In 1880, a general amnesty of Communards enabled the Jaclards returned to France. Jaclard resumed his association with the Blanquists but, characteristically, also remained on good terms with several other political factions. He seems to have been involved in founding the Marxist French Workers' Party of Jules Guesde and Paul Lafargue while simultaneously maintaining good relations with Clemenceau. While republicans like Clemenceau were shedding whatever socialist sympathies they may once have had and moving into positions of power in the Third Republic, the French Blanquists and Marxists firmly opposed socialist participation in 'bourgeois' republican governments and furiously denounced reformist socialists like Alexandre Millerand who sought power. Jaclard was once again able to straddle that divide.

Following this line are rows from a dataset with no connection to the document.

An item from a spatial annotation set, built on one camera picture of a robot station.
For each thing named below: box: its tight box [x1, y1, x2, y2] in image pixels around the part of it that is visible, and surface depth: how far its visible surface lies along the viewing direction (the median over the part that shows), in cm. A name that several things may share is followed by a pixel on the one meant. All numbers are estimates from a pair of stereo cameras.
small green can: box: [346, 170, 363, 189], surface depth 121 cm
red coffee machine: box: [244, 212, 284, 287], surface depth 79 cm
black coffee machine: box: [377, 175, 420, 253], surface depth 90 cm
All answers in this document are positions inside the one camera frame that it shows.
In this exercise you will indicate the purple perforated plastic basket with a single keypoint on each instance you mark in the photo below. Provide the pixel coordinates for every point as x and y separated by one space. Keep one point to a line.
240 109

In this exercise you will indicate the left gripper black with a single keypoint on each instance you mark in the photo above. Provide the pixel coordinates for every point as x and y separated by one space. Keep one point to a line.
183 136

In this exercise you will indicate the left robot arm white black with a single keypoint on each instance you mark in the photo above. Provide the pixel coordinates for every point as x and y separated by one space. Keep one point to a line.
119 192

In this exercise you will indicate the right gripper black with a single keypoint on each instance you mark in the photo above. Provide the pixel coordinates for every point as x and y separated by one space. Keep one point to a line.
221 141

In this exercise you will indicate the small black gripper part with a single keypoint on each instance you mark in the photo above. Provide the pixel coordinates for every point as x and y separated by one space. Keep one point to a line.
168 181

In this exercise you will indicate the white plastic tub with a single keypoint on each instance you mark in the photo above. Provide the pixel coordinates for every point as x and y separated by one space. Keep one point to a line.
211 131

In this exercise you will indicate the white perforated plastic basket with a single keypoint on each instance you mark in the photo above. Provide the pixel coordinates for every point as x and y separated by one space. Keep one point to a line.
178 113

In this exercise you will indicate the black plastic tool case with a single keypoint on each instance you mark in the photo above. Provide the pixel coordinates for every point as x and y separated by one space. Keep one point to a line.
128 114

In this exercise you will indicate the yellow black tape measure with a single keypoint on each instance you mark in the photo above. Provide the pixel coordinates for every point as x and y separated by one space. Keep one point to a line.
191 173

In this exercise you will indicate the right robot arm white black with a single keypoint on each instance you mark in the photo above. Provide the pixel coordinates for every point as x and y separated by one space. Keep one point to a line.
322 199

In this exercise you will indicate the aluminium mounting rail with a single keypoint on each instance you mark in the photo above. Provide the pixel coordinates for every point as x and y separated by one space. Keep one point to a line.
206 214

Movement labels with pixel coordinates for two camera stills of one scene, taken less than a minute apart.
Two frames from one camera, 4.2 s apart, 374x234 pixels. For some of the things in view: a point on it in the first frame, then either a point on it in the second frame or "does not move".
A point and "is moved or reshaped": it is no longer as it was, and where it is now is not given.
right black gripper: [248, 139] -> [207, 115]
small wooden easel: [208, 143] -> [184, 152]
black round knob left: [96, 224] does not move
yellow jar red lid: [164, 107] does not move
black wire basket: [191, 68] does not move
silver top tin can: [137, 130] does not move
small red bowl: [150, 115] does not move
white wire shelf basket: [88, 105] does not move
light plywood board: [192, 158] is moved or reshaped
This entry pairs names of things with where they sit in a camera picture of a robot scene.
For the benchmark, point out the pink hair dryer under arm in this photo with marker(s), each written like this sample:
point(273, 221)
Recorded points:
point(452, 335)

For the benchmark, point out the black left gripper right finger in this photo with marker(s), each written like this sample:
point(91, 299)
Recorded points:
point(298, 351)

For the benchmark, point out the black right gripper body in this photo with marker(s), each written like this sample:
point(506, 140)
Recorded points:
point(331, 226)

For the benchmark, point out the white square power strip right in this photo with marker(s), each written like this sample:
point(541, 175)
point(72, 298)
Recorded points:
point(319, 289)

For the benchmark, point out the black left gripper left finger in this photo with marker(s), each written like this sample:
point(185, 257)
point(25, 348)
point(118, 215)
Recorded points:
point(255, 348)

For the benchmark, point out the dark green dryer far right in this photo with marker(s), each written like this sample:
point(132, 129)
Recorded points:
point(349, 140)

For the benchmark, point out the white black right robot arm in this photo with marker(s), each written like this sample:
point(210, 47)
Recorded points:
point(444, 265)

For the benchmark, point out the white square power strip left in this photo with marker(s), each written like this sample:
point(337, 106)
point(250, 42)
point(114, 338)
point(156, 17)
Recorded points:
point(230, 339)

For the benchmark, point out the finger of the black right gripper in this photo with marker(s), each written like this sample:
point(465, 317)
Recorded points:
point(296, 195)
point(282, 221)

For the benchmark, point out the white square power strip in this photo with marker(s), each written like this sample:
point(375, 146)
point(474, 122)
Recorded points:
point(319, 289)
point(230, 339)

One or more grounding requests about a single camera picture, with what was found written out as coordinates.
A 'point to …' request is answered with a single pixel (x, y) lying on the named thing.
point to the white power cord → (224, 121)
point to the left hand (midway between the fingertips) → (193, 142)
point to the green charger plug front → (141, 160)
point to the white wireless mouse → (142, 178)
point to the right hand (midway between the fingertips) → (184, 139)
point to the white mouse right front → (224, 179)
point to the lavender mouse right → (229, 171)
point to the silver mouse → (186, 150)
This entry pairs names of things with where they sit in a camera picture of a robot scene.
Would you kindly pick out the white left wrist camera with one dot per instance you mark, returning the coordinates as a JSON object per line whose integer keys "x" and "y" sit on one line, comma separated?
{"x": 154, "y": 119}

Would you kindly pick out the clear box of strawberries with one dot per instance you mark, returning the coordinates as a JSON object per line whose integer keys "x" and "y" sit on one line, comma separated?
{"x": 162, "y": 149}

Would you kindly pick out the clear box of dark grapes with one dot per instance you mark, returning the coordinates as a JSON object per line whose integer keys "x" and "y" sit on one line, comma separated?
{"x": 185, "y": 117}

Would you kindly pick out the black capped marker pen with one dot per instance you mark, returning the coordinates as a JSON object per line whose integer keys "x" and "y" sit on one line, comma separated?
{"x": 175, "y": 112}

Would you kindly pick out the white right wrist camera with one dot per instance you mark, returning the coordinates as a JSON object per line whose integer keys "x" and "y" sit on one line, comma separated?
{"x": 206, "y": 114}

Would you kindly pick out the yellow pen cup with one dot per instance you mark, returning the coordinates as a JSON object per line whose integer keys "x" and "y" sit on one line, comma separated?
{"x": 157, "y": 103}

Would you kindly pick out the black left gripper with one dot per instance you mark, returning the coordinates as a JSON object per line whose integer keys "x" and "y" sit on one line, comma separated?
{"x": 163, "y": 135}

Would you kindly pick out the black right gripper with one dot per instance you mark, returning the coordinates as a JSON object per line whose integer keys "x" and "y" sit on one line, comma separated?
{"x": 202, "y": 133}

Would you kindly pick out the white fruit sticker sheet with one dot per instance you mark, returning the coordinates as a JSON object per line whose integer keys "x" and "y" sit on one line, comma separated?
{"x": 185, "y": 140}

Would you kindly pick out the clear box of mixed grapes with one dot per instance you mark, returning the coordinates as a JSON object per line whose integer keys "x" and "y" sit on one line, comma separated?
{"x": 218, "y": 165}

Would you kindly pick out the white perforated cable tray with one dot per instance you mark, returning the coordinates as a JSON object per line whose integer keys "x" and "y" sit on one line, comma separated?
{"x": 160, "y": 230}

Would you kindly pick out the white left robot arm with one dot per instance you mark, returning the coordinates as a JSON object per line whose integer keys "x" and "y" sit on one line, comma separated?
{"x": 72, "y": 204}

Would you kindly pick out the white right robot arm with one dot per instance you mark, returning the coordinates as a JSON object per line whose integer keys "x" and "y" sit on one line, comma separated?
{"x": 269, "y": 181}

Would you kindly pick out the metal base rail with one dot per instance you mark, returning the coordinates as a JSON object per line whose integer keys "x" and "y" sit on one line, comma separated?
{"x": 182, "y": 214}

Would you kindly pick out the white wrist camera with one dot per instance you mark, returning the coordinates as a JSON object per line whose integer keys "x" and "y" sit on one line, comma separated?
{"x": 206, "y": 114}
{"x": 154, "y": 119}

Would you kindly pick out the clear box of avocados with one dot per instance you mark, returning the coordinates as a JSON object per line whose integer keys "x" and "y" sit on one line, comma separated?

In the 1880s, Jaclard edited the journal La Justice. This was Clemenceau's paper. In 1889 he was elected to the city council of Alfortville, where he had settled after Anna's death in 1887. Apparently, Jaclard's capacity for broad sympathy with all sorts of radical causes led him to sympathize with General Georges Boulanger's campaign for a revision of the constitution in the late 1880s. Many French socialists and republicans suspected Boulanger of monarchist designs, but the General professed himself a sincere republican and social reformer. Jaclard was not the only veteran Blanquist to sympathize with Boulangism; in fact the Blanquist Central Revolutionary Committee had split over it, with Ernest Granger leading the Boulangist minority on a long march to the far right, while Édouard Vaillant led the anti-Boulangists into an alliance with Marxism. Jaclard, meanwhile, apparently remained on good terms with all concerned.

The Second International

The First International had expired in the 1870s, due to the factional conflict between Marxists and Bakuninists. The anarchists had kept their own International going for some time, but the socialist International was practically defunct. In the late 1880s, efforts were made to revive it, which led eventually to the creation of the Second International in 1889. Jaclard was actively involved in these endeavours. He was a French delegate to the International congresses of 1889, 1891 and 1893, held in Paris, Brussels and Zurich, respectively. Jaclard was also a member of the Union of Socialist Journalists, serving as its. Although Jaclard had not spent much of his time practising medicine, he seems to have remained a doctor in good standing in the eyes of his profession. At any rate, the British Medical Journal of May 2, 1903, noted his recent death. What is striking about Jaclard is his political adaptability and the ease with which he maintained good personal as well as political relations with representatives of very different, and in some cases mutually hostile, ideological tendencies: Blanquism, Proudhonism, Bakuninism, Marxism, Clemenceauvian Radicalism and Boulangism.